Pneumonia, a severe form of CMV-EOD, was present in over half our patients. The 69.2% mortality rate in patients with CMV pneumonia is consistent with earlier data [26]. CMV pneumonia is more common in allogeneic HSCT and lung transplant recipients comparing to other type of immunocompromised patients, in whom rates between 25 and 30% [27, 28] have been described. The incidence of CMV pneumonia in our cohort represents 57.1% of all patients, which is higher than those previously described in the literature. These differences may be explained because most studies on prevalence of CMV-EOD in the literature are performed outside the ICU. Our results reflect the severity of CMV pneumonia, which can induce organ dysfunction and ICU admission more often than other CMV-EOD. Additionally, respiratory distress syndrome from another cause may lead to CMV lung reactivation in critically ill immunocompromised patients, increasing the risk of developing CMV pneumonia. GI disease was the second most common CMV organ involvement. In a retrospective study, a third of patients with hematologic or solid malignancies and GI CMV disease required ICU admission [29]. Malnutrition and sepsis, two common conditions in critically ill, immunocompromised patients, were associated with higher mortality in patients with GI CMV disease [30].

Cytopenia was common in our patients. CMV infection may induce myelosuppression via marrow-cell infection and/or indirect immune-mediated effects [31, 32]. A lymphocyte count below 0.3 × 109/L was an independent risk factor for mortality, as expected given the importance of cellular immunity in suppressing CMV replication.

OIs other than CMV infection occurred in over a third of our patients. Among patients with CMV pneumonia, 24/115 (20.9%) also had aspergillosis and 23/115 (20%) had P. jirovecii pneumonia. Several studies found that CMV-EOD was associated with an increased frequency of invasive fungal disease in HSCT and SOT recipients [33].

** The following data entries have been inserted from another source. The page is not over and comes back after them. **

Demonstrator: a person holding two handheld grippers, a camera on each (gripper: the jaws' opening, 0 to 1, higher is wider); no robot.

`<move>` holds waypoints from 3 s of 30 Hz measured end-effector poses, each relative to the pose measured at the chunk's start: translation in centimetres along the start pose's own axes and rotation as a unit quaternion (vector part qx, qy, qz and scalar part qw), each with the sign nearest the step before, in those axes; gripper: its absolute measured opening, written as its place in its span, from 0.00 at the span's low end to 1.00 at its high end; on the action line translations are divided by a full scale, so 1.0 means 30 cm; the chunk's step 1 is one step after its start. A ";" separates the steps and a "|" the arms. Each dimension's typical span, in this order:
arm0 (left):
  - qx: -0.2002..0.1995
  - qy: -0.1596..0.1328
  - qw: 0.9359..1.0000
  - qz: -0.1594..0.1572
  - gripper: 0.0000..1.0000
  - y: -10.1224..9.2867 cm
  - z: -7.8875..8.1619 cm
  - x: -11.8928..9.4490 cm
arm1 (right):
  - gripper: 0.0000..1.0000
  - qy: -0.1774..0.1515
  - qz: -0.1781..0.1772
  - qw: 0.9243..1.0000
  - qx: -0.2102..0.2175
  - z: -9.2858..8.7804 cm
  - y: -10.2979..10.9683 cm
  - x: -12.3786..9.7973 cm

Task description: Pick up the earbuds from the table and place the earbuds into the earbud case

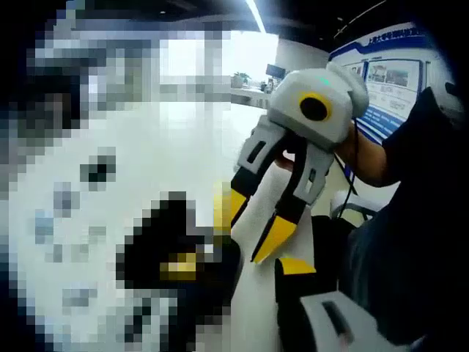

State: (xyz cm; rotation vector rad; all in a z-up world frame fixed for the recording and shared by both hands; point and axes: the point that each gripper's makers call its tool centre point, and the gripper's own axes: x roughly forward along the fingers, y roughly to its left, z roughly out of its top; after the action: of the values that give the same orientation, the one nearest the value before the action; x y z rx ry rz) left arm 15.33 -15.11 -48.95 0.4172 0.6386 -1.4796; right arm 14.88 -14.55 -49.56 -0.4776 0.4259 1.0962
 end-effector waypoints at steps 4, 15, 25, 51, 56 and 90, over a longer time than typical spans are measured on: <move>0.002 0.001 1.000 -0.002 0.41 0.000 0.001 0.000 | 0.19 0.002 0.000 1.000 -0.006 0.003 0.011 0.003; 0.002 -0.001 1.000 -0.009 0.42 -0.002 0.005 0.002 | 0.19 0.007 -0.003 1.000 -0.008 0.000 0.021 0.003; -0.003 -0.012 1.000 0.006 0.42 0.003 -0.007 -0.028 | 0.20 0.001 -0.013 1.000 0.015 -0.012 0.002 -0.021; -0.022 -0.032 0.991 0.125 0.46 0.097 -0.135 -0.138 | 0.24 -0.081 -0.084 0.983 0.139 0.098 -0.240 -0.076; -0.014 -0.029 0.991 0.132 0.46 0.117 -0.119 -0.112 | 0.23 -0.095 -0.063 0.978 0.174 0.120 -0.255 -0.048; -0.012 -0.033 0.989 0.143 0.42 0.140 -0.103 -0.050 | 0.17 -0.109 0.024 0.964 0.240 0.165 -0.180 0.023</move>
State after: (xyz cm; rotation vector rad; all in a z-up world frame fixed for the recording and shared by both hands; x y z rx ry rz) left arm 19.09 -11.75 -50.91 0.4205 0.5207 -1.2067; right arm 20.54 -13.27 -45.05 0.0817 0.4911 1.0356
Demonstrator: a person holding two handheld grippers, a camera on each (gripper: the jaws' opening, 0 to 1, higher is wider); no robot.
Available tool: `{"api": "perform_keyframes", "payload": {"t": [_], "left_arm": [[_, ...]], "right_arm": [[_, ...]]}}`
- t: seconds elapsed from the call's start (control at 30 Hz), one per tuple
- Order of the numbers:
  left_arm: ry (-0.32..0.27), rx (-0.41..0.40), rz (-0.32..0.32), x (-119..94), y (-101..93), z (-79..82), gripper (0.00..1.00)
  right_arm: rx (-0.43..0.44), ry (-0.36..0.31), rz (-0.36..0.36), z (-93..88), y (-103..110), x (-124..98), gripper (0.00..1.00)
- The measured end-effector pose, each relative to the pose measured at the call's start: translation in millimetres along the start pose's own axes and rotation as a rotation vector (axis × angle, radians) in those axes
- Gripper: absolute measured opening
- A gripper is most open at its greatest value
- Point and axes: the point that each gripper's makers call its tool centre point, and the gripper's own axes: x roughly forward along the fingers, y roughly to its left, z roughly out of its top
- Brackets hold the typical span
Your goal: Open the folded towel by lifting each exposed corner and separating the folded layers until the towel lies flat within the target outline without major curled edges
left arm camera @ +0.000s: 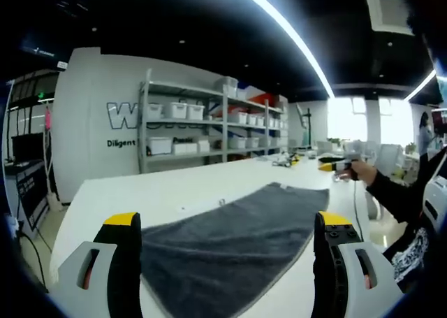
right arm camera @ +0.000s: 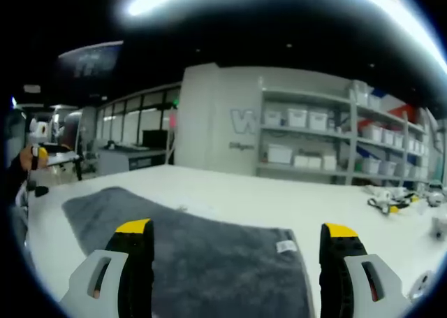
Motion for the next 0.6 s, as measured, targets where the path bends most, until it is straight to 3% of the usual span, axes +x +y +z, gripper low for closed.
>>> {"api": "perform_keyframes", "payload": {"t": [0.27,0.6], "left_arm": [[-0.001,0.012,-0.064,-6.6,-8.5,-4.4,1.00],[0.002,0.009,-0.058,-12.4,-5.9,-3.6,1.00]], "right_arm": [[0.012,-0.003,0.001,-4.8,2.0,-2.9,1.00],[0.020,-0.006,0.004,-5.6,2.4,-6.8,1.00]]}}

A major limitation of our study is the retrospective design, which is inevitably associated with information bias. Second, most cases of CMV pneumonia were not confirmed by histopathological evidence but were instead probable diagnoses based on qPCR loads, viral culture or presence of viral inclusions in BAL fluid. Optimal cutoffs for defining positive qPCR testing on BAL fluid have not been established and may vary according to the cause of the immunodeficiency [34]. Thus, overdiagnosis may have occurred, with CMV shedding being mistaken for active CMV replication. Moreover, 47% of patients with CMV pneumonia had a co-pathogen isolated from BAL fluid at the time of CMV pneumonia diagnosis. The specific role for each pathogen in the symptoms and outcomes cannot be determined. Third, as indicated previously, the specific contribution of CMV-EOD to the high mortality cannot be estimated from our data. Our study nonetheless provides valuable information, as it is the first to assess CMV-EOD, defined according to Ljungman et al. [35], in critically ill, immunocompromised patients and to show the distribution of the different organ affected by CMV among the different types of underlying immunosuppression. The little literature that exists on CMV disease in immunocompromised patients focuses only on specific populations such as those with hematological malignancies [36] or after solid organ transplant [37], mainly on CMV reactivation and with very broad defining criteria for CMV disease. Also, we compared outcomes according to the cause of immunodeficiency. Finally, the multicenter international recruitment supports the external validity of our findings.

Conclusions

Critically ill, immunocompromised patients with CMV-EOD vary widely regarding the cause of immunodeficiency and the organ involved. Hematologic malignancy was the most common underlying disease of which, more than half were HSCT recipients and pneumonia the most common manifestation of CMV-EOD. Other OIs were often present. Mortality was high, notably in HSCT recipients with active GVHD. The contribution of CMV-EOD to this high mortality is unclear. Further work is needed to determine the optimal diagnostic and treatment strategies for CMV reactivation and end-organ involvement in this population.